Quando i maschi di anatra si trovano insieme il loro pene aumenta di dimensioni, una curiosa strategia riproduttiva per conquistare le femmine influenzata direttamente dall'ambiente sociale. La scoperta è stata fatta dai biologi del Mount Holyoke College di South Hadley, Massachusetts, che da tempo indagano sui caratteristici organi genitali di questi uccelli. A differenza della grande maggioranza degli altri volatili, infatti, le anatre maschio hanno un pene, e non uno qualunque, ma una sorta di lunga struttura a spirale che ricorda un cavatappi. Nelle femmine si è evoluto parallelamente un canale vaginale estremamente complesso, che ruota nel verso opposto del pene del maschio.

Secondo gli studiosi, questi organi riproduttivi così bizzarri – in alcune specie il pene può essere più lungo di tutto l'animale – sono originati poiché una larga parte degli accoppiamenti tra anatre è forzata, e le femmine non lo apprezzano affatto. In pratica, i loro canali riproduttivi così contorti impediscono la fecondazione derivata da una copula indesiderata, mentre la garantiscono quando si concedono volontariamente a un maschio.

Credit: P. Brennanin foto: Credit: P. Brennan

Per capire se l'accesa competizione tra maschi potesse influenzare in qualche modo la dimensione del pene, l'ornitologa Patricia Brennan ha condotto con i colleghi una serie di esperimenti “sociali” con due distinte specie di anatre: la moretta americana (Aythya affinis) e il gobbo della Giamaica (Oxyura jamaicensis).
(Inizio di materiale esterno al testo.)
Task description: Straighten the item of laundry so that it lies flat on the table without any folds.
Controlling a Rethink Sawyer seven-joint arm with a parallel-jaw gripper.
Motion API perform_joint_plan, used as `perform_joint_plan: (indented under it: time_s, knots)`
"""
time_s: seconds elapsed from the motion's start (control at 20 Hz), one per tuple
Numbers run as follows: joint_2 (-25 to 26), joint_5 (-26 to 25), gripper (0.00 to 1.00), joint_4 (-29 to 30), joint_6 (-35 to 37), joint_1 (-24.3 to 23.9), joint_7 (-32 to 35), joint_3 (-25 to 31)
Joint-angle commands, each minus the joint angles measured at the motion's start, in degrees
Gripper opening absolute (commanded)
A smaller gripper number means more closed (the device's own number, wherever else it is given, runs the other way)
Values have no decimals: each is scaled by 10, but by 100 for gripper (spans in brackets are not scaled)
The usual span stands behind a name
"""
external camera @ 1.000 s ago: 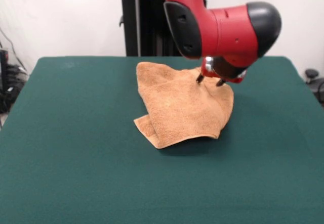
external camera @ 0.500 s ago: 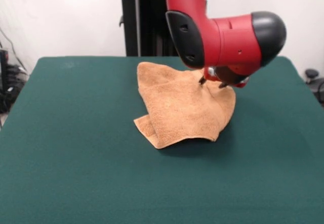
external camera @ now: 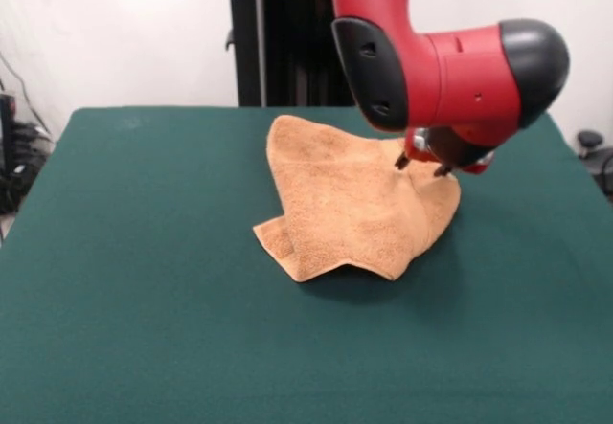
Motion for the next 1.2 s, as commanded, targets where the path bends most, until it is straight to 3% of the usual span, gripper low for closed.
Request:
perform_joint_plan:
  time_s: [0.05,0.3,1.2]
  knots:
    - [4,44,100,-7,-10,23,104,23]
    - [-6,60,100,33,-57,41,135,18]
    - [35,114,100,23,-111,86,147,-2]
La prima è nota per formare legami stagionali e avere un pene piuttosto corto, mentre la seconda non ha legami stagionali, è decisamente promiscua e ha un pene molto lungo.
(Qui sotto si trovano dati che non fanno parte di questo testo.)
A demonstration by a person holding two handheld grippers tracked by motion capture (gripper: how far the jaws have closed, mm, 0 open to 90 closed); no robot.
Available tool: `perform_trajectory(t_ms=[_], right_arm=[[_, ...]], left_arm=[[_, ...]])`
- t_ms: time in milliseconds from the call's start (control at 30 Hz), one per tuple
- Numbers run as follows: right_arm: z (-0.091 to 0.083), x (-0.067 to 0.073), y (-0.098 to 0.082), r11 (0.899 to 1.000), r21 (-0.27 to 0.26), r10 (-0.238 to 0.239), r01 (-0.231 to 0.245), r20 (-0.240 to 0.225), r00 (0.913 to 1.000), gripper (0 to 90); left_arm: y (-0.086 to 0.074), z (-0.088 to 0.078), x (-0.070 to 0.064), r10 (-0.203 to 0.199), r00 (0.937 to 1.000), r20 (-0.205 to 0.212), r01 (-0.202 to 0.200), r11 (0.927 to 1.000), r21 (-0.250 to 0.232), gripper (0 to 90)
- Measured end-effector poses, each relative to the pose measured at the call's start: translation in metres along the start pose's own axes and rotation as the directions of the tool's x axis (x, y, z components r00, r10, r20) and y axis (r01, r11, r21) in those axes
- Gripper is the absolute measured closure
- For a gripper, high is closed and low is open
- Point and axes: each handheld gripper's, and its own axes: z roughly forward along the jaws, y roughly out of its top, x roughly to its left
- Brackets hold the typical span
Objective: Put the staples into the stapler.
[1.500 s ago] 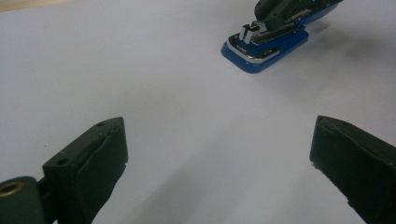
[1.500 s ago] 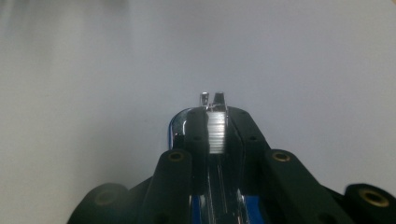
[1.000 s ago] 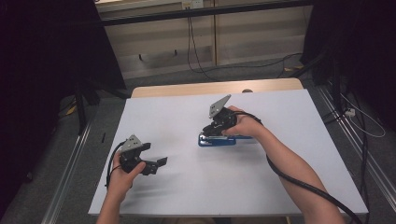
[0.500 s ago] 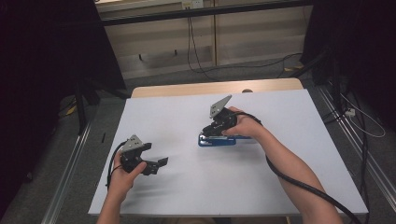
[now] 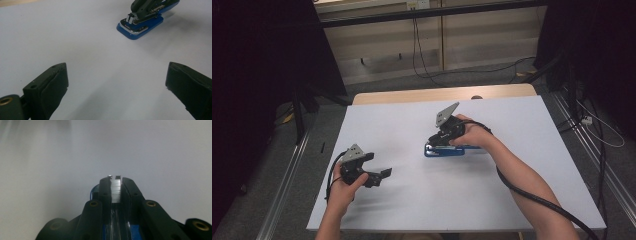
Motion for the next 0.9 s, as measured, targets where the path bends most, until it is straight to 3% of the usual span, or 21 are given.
perform_trajectory(t_ms=[267, 367, 633, 900], right_arm=[[0.002, 0.000, 0.001, 1.000, 0.010, -0.011, 0.011, 0.002, 0.9999, 75.9], [0.001, 0.000, 0.000, 1.000, -0.004, 0.001, -0.001, 0.015, 0.9999, 67.6], [-0.018, 0.004, -0.003, 0.997, -0.061, 0.058, -0.053, 0.080, 0.9951, 54.4], [-0.037, 0.013, -0.007, 0.993, -0.076, 0.096, -0.086, 0.138, 0.9858, 43.4]], left_arm=[[0.000, 0.001, 0.000, -0.003, 1.0000, 0.004, 0.003, 1.0000, 0.001, 4.6], [0.000, 0.001, 0.000, -0.002, 1.0000, 0.004, 0.002, 1.0000, 0.003, 4.6], [0.000, 0.001, 0.000, -0.009, 0.9999, 0.010, 0.009, 1.0000, -0.005, 4.6], [0.001, 0.003, 0.000, -0.013, 0.9999, 0.011, 0.013, 0.9999, -0.009, 4.6]])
Nel primo esperimento con la moretta americana gli esemplari sono stati tenuti in gruppo o a coppie in un recinto durante la stagione riproduttiva. Quando nei gruppi erano presenti più maschi, i ricercatori hanno rilevato che il pene aumentava sensibilmente in dimensioni, proprio sulla spinta della competizione tra rivali. Sembra infatti che le femmine di anatra preferiscano maschi con un pene più grande, inoltre quelli con un organo genitale più lungo hanno maggiori chance di “superare” la barriera meccanica del contorto canale vaginale femminile.

Con il gobbo della Giamaica gli ornitologi hanno tuttavia scoperto effetti differenti, poiché il pene di questa specie, già molto lungo, non avrebbe potuto accrescersi ulteriormente. In questo caso i maschi dominanti, aggredendo di continuo i potenziali rivali, ne ritardavano lo sviluppo sessuale, impedendogli in pratica di entrare in competizione per la conquista delle femmine. I giovani maschi di questa specie, quando in gruppo, potevano inoltre sviluppare il loro pene molto più velocemente degli esemplari rinchiusi con una compagna, sebbene diventassero sessualmente attivi soltanto per un breve periodo di tempo. Secondo i ricercatori si tratterebbe di una strategia per ridurre la concorrenza spietata dei rivali e le aggressioni del maschio dominante.

Questi esperimenti suggeriscono che le dimensioni del pene e le strategie riproduttive nelle anatre sono fortemente influenzate dal loro ambiente sociale e dalla competizione in generale. I dettagli della ricerca sono stati pubblicati sulla rivista scientifica specializzata The Auk: Ornithological Advances.